Main points of tax reform
The reform proposes the creation of theGoods and Services Tax (GST), which will replace the ICMS and ISS, unifying the taxation on goods and services into a single tax, with the aim of simplifying the tax system. The IBS will have a calculation basis that covers both the circulation of goods and the provision of services, and will be levied in a non-cumulative manner, applying only to the added value at each stage of the production process. The proposal also provides for variable rates, according to the category of goods and services, in order to promote greater fiscal justice, preventing states and municipalities from charging divergent rates.
In addition to the IBS, the reform suggests the creation of theTax on Goods and Services (CBS)a federal tax that will replace PIS, Cofins, and IPI. Like the IBS, the CBS will also be levied in a non-cumulative manner, applied to the companies' revenue, with taxation only on the added value.
Another highlight of the reform is the so-calledSelective Tax, or “Sin Tax”, which will be levied on goods and services considered harmful to health or the environment.
The project has already received more than 1,200 amendments in the Senate and is under review by the Constitution and Justice Committee (CCJ). Meanwhile, public hearings have been held to discuss the text. One of these hearings, held on Wednesday, September 25th, was promoted by the Committee on Economic Affairs (CAE) and aimed to discuss the impacts of the tax reform on differentiated and specific regimes. The debates are part of a cycle requested by the committee chairman, Senator Vanderlan Cardoso (PSD-GO), to assist the working group led by Senator Izalci Lucas (PL-DF) in the evaluation of the regulation.
What changes for companies
While the project is still being processed in the Senate, businesspeople, especially those who opt for the Simples Nacional, are questioning how the changes could impact their activities.
According to Rafael Caribé, CEO ofStreamline Online Accounting,The Simples Nacional is already a simplified regime that consolidates several taxes into a single payment. He observes that some companies can benefit from the rules of non-cumulativity and the segregation of taxes.
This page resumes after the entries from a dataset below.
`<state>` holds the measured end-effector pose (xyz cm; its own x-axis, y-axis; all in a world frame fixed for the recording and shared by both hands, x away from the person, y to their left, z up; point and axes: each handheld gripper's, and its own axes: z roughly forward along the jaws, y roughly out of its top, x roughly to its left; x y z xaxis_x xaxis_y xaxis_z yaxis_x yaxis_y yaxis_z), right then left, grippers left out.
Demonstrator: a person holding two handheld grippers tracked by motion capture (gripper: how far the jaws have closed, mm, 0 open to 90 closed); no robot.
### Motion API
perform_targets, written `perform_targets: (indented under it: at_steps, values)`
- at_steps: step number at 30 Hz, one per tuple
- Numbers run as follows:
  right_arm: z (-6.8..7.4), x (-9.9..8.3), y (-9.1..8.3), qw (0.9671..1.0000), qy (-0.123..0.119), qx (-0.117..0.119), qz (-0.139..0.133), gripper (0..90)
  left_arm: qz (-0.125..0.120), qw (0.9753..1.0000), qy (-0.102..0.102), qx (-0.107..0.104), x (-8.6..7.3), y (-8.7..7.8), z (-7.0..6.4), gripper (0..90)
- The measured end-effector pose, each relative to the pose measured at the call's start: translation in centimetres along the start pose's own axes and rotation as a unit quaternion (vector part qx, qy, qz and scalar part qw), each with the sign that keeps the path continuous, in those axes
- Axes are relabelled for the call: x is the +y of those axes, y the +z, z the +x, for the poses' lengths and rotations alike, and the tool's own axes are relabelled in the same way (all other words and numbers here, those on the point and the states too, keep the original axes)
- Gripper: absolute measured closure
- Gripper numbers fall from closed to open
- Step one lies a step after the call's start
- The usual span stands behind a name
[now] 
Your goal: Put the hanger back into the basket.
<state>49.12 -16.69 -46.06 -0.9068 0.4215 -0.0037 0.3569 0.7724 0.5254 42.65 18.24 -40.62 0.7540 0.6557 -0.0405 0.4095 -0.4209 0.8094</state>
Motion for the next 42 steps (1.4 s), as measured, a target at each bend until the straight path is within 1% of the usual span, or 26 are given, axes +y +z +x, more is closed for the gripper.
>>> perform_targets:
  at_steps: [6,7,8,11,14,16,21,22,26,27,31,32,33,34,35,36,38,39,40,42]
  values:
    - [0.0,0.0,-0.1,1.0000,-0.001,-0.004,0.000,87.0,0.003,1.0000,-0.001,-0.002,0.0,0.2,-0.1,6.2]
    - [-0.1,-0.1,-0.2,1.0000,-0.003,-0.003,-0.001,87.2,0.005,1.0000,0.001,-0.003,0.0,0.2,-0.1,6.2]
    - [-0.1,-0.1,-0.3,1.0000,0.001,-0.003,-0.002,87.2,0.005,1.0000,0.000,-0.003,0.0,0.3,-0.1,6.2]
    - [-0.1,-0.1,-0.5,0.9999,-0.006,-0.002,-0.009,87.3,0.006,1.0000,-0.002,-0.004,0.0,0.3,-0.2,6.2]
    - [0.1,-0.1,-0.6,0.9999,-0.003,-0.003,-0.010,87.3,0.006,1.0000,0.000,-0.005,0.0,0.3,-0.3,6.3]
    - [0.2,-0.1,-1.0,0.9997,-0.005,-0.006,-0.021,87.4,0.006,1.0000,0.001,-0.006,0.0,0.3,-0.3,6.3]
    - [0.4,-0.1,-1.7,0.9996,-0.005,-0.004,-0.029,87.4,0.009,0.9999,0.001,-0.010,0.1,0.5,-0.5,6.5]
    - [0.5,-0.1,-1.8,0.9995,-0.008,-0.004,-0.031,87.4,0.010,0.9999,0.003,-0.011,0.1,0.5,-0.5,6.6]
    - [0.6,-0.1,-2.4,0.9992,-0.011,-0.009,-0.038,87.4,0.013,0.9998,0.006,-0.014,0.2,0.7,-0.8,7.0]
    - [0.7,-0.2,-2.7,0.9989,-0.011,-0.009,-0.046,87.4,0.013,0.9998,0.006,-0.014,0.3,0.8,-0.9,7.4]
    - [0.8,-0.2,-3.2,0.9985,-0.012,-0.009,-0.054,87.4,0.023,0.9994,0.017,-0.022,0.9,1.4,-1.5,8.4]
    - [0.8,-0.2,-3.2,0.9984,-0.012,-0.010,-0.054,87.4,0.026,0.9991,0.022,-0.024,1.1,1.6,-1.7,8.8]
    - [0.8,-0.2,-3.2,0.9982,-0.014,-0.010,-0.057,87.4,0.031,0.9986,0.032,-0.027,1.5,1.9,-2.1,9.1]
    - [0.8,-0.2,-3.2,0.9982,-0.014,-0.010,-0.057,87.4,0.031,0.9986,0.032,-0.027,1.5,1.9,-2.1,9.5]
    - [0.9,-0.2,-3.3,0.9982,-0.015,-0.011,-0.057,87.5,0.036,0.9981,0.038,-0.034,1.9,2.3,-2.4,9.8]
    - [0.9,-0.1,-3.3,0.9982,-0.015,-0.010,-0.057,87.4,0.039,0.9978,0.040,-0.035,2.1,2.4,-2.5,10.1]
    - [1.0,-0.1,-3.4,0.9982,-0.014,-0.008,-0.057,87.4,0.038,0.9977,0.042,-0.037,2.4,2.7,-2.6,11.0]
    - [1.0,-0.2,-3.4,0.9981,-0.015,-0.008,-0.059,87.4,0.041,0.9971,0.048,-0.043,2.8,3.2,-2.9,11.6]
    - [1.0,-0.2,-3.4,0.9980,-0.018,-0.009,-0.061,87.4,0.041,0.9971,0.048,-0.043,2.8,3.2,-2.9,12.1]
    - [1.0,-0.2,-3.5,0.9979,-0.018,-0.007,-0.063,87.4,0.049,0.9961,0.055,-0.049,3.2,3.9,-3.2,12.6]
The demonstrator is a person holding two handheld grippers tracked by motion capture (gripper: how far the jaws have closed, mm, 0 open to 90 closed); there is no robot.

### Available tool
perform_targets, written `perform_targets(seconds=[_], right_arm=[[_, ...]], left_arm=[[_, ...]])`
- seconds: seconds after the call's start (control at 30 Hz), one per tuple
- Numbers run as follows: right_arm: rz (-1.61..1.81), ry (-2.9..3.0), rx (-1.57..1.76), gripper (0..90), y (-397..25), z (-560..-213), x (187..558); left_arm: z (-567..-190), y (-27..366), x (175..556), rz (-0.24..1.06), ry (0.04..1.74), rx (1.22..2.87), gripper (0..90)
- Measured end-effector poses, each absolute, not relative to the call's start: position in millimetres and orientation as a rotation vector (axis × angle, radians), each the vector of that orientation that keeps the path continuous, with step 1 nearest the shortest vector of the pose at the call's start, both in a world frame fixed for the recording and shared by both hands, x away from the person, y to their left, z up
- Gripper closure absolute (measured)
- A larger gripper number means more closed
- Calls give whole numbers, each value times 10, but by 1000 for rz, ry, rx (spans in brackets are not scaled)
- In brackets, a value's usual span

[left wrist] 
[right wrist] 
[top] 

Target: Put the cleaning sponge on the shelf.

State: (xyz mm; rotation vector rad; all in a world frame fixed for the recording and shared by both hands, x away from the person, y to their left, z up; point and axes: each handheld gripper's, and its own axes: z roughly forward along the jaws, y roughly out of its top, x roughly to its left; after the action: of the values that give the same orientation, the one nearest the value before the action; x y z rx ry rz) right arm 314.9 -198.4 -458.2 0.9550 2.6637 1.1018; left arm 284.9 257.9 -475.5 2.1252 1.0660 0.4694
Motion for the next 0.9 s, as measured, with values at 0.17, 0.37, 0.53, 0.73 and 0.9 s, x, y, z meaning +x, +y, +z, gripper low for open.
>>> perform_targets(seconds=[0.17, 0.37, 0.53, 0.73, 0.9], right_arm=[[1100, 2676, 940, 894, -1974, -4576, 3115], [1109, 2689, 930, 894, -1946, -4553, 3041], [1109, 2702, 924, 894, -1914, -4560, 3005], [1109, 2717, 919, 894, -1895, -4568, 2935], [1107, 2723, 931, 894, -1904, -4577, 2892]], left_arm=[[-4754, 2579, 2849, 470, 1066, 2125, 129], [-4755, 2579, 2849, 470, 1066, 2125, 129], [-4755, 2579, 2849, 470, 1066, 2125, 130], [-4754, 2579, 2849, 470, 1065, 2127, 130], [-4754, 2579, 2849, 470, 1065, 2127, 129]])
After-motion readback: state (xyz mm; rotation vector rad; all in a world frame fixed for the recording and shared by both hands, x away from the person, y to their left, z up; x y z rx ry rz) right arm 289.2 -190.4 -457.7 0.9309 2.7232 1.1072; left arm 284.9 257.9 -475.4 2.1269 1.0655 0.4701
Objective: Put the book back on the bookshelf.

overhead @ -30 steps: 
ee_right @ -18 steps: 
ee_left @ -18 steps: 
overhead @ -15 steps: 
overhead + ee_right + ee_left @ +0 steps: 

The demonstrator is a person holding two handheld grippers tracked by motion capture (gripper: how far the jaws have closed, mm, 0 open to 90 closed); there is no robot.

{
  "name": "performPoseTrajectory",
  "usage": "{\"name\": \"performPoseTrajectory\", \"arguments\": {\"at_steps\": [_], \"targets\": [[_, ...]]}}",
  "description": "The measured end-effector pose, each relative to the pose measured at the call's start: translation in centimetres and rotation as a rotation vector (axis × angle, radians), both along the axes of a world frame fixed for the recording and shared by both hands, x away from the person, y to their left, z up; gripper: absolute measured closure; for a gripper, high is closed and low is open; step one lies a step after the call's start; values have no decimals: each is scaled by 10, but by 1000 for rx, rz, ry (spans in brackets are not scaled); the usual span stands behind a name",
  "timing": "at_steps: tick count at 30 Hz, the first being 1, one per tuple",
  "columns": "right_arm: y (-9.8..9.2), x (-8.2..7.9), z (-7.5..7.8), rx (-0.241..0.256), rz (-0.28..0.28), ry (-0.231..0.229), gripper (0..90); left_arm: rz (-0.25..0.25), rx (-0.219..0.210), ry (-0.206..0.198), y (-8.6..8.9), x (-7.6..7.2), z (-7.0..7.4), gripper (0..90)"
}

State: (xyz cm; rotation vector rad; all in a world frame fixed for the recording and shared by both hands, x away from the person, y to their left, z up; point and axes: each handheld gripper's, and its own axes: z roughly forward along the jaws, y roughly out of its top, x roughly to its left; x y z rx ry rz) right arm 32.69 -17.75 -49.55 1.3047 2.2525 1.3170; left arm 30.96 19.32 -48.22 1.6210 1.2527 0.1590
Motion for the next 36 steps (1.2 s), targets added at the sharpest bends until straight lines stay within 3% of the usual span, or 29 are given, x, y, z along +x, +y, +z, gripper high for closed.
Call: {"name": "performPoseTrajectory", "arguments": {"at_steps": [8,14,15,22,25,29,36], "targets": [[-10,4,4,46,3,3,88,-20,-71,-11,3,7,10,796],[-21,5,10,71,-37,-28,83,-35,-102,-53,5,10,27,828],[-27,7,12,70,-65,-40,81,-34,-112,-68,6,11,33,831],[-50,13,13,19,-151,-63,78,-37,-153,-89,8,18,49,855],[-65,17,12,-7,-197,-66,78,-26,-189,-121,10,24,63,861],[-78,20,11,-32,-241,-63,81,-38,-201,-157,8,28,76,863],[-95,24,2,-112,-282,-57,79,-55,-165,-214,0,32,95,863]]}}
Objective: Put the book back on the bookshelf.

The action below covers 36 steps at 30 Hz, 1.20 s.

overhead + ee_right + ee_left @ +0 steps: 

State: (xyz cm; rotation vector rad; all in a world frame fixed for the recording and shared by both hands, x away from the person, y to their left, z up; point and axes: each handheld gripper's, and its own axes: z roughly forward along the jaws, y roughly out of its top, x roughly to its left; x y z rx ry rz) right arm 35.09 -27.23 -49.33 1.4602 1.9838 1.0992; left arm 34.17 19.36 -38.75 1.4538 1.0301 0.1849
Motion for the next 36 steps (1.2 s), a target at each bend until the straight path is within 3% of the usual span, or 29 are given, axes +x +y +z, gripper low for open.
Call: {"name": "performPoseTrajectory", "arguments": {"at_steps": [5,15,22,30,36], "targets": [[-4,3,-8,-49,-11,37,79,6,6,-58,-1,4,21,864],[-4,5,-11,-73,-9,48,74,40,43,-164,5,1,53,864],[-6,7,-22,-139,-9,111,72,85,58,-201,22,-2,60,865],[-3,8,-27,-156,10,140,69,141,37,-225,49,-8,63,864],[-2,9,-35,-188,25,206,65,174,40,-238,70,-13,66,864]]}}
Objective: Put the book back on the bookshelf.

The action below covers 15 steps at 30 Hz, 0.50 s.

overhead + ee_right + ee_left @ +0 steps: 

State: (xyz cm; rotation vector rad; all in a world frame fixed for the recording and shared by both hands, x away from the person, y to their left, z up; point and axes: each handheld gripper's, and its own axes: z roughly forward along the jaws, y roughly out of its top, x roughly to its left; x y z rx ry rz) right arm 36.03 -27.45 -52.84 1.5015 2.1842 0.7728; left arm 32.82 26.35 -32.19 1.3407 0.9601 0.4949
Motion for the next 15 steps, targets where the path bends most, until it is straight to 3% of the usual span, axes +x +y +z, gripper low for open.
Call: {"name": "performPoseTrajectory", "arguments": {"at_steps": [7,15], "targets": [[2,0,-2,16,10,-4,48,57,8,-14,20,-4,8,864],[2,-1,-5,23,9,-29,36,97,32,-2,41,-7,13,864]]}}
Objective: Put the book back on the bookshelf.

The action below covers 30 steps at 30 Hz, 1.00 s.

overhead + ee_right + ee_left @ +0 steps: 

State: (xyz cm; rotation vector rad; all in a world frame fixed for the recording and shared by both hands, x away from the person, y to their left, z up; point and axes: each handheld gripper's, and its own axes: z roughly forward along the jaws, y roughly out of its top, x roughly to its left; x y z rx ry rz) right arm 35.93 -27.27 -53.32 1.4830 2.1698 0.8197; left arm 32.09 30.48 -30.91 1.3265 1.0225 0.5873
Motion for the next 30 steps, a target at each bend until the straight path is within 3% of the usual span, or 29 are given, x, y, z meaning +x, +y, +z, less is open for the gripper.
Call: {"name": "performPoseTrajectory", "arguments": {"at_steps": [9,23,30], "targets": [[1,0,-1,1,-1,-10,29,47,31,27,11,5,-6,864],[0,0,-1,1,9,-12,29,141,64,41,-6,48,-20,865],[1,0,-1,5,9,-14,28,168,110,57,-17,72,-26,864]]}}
“Taxpayers who opt for the Simples regime can take advantage of the non-cumulative nature of the system. Currently, it is possible to offset ICMS, PIS and Cofins credits (except ISS) from previous stages. With the reform, there will be a hybrid regime that will allow ISS to be offset through the IBS. Although this may increase the tax burden, it will allow the full use of credits and their transfer to customers, which will be especially advantageous for B2B (business to business) companies with long production chains. For companies that operate in the B2C (business to consumer) regime, there will be no change, since the credits cannot be transferred to the end consumer,” explains Caribé.
He emphasizes that, during the transition period, the accountant will be a key partner for the companies. "It will be a long transition, but necessary to simplify the Brazilian tax environment and ensure greater competitiveness," he states.
The government expects the text to be approved by the Senate this year, although it is already considering the possibility that the vote will be postponed until early 2025.